▶ Problem to work on
In the entries below, spot each line with the word "above" and copy it.

▶ Data for review
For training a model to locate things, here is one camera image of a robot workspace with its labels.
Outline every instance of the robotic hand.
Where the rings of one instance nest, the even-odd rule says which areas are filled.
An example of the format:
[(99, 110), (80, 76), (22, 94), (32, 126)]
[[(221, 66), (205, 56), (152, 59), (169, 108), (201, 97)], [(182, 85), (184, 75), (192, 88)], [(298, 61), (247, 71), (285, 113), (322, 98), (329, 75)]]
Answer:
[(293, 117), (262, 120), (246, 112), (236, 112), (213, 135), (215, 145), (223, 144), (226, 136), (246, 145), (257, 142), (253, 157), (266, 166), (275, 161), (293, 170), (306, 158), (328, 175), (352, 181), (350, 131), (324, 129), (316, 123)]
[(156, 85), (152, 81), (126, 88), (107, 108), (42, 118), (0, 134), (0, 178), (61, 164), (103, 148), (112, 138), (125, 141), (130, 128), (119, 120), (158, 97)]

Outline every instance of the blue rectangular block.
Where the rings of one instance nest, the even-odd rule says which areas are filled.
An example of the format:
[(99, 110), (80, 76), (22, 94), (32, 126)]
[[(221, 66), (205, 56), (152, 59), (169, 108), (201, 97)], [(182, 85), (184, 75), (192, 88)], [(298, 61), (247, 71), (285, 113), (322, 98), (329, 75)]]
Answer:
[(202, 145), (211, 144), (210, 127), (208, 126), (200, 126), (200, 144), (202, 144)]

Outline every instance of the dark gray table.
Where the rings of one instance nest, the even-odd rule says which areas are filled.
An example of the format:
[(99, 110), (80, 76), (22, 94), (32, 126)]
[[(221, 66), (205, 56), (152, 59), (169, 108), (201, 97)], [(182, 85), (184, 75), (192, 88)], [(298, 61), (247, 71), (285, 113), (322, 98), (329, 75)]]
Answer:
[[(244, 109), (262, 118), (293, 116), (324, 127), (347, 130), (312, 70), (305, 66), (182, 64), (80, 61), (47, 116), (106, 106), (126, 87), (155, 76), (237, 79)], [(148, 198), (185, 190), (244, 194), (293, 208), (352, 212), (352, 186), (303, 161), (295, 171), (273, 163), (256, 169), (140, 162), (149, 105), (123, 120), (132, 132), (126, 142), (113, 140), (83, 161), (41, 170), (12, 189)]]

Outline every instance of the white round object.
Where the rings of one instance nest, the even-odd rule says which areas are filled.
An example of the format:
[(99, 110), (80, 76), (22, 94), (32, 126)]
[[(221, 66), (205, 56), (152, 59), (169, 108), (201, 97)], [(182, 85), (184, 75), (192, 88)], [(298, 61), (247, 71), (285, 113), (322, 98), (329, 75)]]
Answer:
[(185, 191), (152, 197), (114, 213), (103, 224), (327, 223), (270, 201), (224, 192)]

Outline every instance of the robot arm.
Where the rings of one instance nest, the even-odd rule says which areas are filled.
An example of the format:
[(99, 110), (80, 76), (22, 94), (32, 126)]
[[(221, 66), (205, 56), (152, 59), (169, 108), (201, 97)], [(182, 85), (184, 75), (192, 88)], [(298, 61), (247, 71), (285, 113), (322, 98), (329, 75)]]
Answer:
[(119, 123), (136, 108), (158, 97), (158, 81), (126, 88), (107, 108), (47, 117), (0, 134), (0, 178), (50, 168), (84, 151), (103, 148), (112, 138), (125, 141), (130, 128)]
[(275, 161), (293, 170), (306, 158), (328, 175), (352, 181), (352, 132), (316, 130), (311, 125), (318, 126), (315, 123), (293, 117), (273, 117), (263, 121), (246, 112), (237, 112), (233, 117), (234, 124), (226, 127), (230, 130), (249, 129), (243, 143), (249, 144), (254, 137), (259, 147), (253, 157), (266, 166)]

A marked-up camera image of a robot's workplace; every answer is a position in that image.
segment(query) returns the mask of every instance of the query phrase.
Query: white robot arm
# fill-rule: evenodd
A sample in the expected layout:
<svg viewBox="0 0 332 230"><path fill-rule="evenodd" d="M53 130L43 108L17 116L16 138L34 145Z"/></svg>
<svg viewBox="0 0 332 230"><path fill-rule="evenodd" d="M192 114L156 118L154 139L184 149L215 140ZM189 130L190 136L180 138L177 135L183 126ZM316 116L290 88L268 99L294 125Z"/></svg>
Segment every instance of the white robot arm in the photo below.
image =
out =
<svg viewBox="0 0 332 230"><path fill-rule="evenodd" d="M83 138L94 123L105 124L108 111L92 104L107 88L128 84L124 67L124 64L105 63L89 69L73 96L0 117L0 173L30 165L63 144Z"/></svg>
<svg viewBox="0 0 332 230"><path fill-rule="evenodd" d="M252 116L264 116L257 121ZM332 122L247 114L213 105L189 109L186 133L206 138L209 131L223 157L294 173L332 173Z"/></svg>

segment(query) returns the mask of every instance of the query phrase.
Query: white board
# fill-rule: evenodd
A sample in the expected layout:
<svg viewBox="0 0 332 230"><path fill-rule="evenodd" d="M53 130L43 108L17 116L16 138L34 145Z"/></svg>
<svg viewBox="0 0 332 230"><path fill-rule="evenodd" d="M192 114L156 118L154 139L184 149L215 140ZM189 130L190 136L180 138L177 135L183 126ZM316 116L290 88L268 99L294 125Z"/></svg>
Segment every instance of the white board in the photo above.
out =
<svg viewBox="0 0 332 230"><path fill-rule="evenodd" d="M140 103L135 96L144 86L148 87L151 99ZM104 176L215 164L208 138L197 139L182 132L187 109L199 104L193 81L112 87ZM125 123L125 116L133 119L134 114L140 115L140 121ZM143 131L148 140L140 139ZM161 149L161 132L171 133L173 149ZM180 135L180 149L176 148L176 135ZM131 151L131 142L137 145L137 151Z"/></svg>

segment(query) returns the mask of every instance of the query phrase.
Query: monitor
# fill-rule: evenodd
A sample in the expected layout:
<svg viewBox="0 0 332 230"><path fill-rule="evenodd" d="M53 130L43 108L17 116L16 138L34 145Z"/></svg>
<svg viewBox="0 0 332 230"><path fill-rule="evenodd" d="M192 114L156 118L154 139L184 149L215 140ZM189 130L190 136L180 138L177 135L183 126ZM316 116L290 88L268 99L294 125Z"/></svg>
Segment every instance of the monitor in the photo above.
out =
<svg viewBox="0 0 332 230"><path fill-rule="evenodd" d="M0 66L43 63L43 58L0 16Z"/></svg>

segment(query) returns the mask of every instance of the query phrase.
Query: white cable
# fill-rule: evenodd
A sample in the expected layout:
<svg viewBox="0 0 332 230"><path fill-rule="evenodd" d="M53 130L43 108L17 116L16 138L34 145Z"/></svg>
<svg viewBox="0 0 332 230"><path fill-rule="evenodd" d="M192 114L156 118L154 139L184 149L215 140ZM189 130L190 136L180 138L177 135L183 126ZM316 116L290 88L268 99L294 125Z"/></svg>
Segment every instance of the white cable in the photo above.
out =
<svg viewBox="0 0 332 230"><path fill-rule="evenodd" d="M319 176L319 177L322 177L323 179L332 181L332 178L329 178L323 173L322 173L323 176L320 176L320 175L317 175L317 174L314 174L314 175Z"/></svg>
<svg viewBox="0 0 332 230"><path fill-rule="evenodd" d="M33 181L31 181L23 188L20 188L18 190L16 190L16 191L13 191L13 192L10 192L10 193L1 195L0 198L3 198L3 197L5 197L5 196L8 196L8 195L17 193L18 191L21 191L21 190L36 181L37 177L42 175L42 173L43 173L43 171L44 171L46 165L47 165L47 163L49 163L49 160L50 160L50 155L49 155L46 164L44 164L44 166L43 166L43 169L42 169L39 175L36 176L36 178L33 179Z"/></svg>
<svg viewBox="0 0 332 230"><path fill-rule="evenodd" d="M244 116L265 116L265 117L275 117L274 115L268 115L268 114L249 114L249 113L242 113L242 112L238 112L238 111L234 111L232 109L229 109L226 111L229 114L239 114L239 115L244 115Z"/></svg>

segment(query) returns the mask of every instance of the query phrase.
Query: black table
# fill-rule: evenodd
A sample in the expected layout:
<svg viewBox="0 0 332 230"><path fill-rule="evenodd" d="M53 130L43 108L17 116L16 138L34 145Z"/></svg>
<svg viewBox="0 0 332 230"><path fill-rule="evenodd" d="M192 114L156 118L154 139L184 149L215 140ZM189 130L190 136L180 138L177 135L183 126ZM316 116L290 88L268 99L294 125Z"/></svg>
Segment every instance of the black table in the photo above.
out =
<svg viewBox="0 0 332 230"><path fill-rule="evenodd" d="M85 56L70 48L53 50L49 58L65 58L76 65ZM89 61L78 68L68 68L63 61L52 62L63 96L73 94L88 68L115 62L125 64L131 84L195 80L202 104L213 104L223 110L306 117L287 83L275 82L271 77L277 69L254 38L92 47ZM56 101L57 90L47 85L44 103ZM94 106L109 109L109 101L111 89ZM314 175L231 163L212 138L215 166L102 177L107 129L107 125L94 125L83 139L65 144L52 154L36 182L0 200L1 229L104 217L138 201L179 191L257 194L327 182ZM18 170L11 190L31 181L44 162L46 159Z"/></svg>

▶ Task result
Segment every instance of the white board in the photo above.
Segment every instance of the monitor in the photo above.
Segment every instance of the white cable in the photo above.
Segment every instance of the black table in the photo above.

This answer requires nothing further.